A four-panel Gram stain comparison showing purple Gram-positive Staphylococcus clusters, purple pneumococcal diplococci, pink E. coli rods, and pink intracellular Neisseria diplococci within a neutrophil. — **Panel A:** Gram-positive cocci in clusters: purple round cocci arranged in grape-like clusters, labeled as Staphylococcus.. **Panel B:** Gram-positive diplococci: purple lancet-shaped paired cocci with subtle capsule halo, labeled as Pneumococcus / Streptococcus pneumoniae.. **Panel C:** Gram-negative rods: pink short bacilli scattered across the field, labeled as Escherichia coli.. **Panel D:** Intracellular Gram-negative diplococci: pink kidney-shaped diplococci inside a neutrophil / PMNL, labeled as Neisseria gonorrhoeae..

SELF-CHECK

You are performing a Gram stain on a urethral discharge. After completing the procedure, you observe kidney-shaped diplococci inside neutrophils (PMNLs) staining pink. What is the most likely interpretation?
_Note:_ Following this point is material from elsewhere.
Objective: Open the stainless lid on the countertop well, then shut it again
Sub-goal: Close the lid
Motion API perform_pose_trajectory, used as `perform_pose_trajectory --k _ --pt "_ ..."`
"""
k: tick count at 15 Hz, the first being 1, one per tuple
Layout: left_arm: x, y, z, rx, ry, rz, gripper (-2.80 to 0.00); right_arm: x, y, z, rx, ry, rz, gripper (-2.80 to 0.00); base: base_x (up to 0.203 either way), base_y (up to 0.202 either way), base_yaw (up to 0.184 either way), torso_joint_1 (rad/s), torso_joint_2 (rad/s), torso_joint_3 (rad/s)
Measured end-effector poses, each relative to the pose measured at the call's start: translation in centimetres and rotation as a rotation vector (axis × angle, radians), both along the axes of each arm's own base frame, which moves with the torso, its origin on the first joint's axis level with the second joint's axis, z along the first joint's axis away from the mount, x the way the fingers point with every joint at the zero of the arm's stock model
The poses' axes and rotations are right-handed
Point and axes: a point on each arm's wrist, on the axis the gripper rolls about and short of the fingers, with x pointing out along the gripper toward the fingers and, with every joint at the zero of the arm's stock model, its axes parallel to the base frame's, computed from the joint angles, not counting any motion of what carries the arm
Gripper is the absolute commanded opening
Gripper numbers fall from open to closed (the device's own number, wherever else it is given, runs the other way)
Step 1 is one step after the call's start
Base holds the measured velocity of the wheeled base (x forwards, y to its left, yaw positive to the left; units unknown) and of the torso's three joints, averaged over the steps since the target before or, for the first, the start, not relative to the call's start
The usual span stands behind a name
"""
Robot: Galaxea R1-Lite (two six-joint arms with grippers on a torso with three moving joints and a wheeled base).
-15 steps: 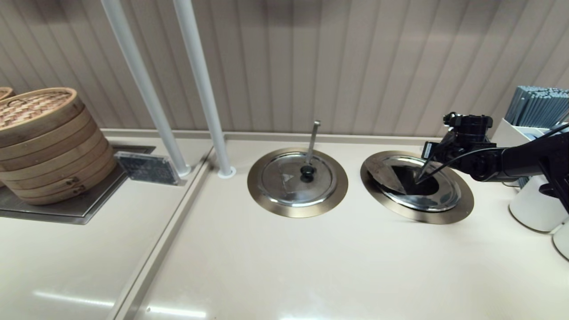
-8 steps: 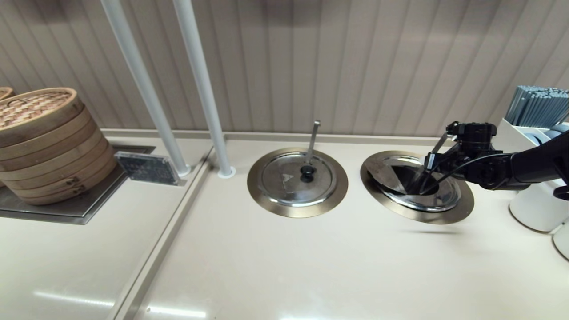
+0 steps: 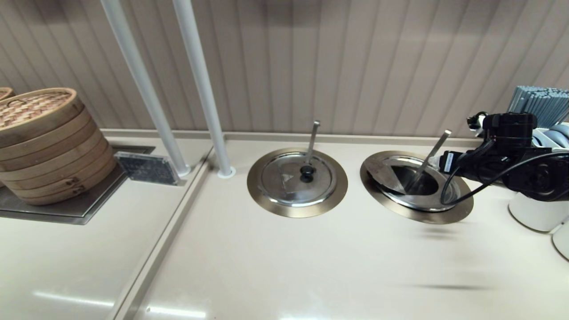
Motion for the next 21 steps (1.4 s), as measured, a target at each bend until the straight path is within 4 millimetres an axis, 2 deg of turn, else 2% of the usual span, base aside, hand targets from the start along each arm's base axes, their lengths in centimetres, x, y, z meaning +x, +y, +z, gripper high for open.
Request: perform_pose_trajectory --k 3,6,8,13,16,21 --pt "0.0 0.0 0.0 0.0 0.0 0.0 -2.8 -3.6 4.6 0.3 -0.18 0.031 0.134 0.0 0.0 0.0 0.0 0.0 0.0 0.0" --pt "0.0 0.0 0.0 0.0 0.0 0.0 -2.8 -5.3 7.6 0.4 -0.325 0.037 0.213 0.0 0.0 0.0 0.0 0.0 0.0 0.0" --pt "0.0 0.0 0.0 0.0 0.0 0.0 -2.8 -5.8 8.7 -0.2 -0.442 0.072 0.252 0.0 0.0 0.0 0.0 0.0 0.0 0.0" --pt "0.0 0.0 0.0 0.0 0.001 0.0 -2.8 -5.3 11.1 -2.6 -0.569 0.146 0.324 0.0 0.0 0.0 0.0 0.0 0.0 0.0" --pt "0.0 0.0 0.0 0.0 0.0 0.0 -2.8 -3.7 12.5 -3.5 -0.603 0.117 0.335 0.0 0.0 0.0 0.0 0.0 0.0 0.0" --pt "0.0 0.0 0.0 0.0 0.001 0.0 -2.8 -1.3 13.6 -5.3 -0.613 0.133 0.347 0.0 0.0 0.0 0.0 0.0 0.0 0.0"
A. Gram-positive diplococci — likely Streptococcus pneumoniae

B. Gram-negative diplococci — likely Neisseria gonorrhoeae

C. Gram-positive cocci in clusters — likely Staphylococcus aureus

D. Over-decolourised Gram-positive cocci — repeat stain

Reveal Answer

Answer: B. Gram-negative diplococci — likely Neisseria gonorrhoeae

Pink staining with safranin indicates Gram-negative organisms. Kidney-shaped (reniform) diplococci located intracellularly within neutrophils (PMNLs) in urethral discharge are pathognomonic of Neisseria gonorrhoeae. This finding in the correct clinical context (urethral discharge) has high sensitivity and specificity and warrants immediate treatment. Streptococcus pneumoniae diplococci are Gram-positive (purple) and lancet-shaped.